“Minpaku” (民泊) has become a buzzword in Japan since 2013. Minpaku are budget accommodations in private homes and condos, similar to bed and breakfasts except that they are not yet widely regulated in Japan. It could be a spare room in a house, a condo, or an entire house/condo for rent. Popular website Airbnb based in the U.S. is almost singlehandedly nurturing the minpaku business in Japan. Airbnb enables people to either rent out or find low-cost lodging. The minpaku phenomenon in Japan looked to be a game changer in the tourist industry until we saw at least one municipality in Tokyo starting to regulate them.
In places where there is no minpaku law, minpaku are technically illegal if money changes hands. (Not a problem if no money is made.) It is currently a strange, gray-zone situation in Japan with so many minpaku operating illegally (including in Shiga). But most minpaku operators are not getting arrested since local governments recognize the need and demand for minpaku and are taking steps to lay down the law for them. Even Shiga already has many minpaku registered at Airbnb, but I have not yet heard of any action being taken to regulate them. The national government is currently formulating minpaku regulations.
Minpaku has created problems among neighbors. Common complaints include minpaku guests not sorting garbage correctly, guests having loud parties, and too many different people coming and going in the neighborhood. There are also renters who evade taxes on minpaku income.
In Japan, to rent out a room for money, you are required to meet certain standards and be licensed according to the Ryokan-Hotel Business Law (旅館業法). After all, guests do want to make sure the accommodations meet safety and sanitation standards.
The Ryokan-Hotel Business Law has four stipulated business categories: hotels, ryokan, simple accommodations (pensions, minshuku, etc.), and boarding houses.
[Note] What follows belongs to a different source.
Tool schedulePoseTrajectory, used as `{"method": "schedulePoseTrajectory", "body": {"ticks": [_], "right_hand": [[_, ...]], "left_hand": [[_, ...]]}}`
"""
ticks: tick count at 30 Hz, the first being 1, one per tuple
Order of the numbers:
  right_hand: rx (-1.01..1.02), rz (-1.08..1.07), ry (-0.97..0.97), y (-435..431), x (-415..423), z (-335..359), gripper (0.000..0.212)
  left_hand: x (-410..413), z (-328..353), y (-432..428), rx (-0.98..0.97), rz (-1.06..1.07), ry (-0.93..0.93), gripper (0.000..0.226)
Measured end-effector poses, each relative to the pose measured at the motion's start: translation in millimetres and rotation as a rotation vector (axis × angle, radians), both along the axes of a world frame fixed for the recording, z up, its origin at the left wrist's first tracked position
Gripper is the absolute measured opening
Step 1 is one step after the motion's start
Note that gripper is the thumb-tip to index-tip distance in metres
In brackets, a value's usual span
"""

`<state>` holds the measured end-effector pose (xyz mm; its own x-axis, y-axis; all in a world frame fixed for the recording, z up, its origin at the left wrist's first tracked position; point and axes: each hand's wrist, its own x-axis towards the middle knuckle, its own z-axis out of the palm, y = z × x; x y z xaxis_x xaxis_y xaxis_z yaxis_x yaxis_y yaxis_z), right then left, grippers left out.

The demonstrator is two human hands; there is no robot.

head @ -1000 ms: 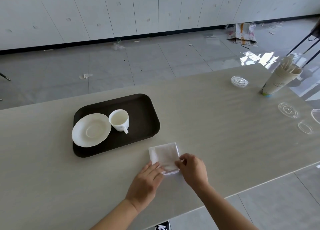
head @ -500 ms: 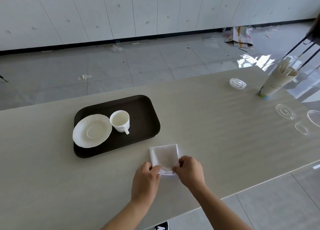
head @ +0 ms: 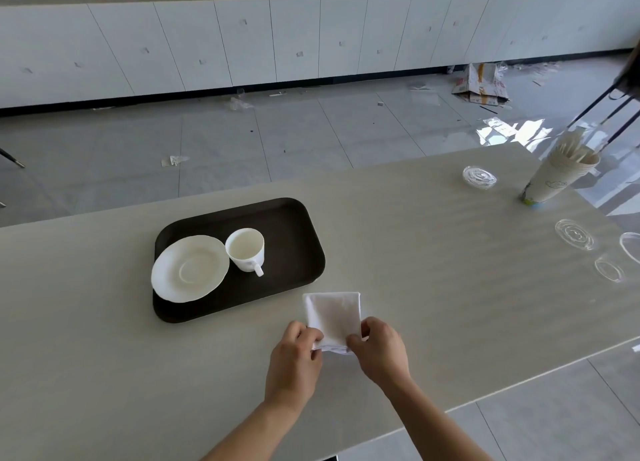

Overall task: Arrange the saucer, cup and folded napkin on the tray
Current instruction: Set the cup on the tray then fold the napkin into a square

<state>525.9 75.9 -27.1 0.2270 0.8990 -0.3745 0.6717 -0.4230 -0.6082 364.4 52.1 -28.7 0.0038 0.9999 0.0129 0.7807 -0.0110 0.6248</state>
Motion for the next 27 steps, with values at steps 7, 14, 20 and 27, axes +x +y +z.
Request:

They need to create a new category for “minpaku.” Or it can be included under “simple accommodations.”
In Ota Ward, Tokyo, they just instituted minpaku regulations from January 2016 to allow minpaku to operate legally. However, the idiotic caveat is that minpaku guests in Ota Ward must stay for a minimum of six nights. Most tourists do not stay longer than two or three nights in one location. Why do they have this ridiculous restriction? It’s due to opposition from the ryokan/hotel associations. This is a major damper and basically cancels out the practicality of having minpaku. It’s starting to look like that Japan really does not want minpaku. Such a restriction will only be another barrier for budget-minded foreign tourists and prevent the growth of a new business model/category. I hope that other local governments will not follow this example and allow short stays. When making these laws, why don’t they ask what tourists want? Hotels and ryokan offer a totally different kind of accommodations and should not hinder the growth of a new industry.
Airbnb has a good system. They have illustrated listings and a map of minpaku in Shiga. When choosing a minpaku, you want to make sure the accommodation is what you’re looking for and that the owner/renter is reputable. You can read reviews by people who stayed there and judge for yourself. Some minpaku have no reviews, and others have a few or more. I recommend choosing a reputable minpaku with good reviews. Also note that some minpaku listed at Airbnb are legitimate accommodations operating in accordance with the Ryokan-Hotel Business Law. Not all are illegal.
One thing Japan needs to do is to dispel its image of being an expensive place to visit or travel. Minpaku can be one way to achieve this.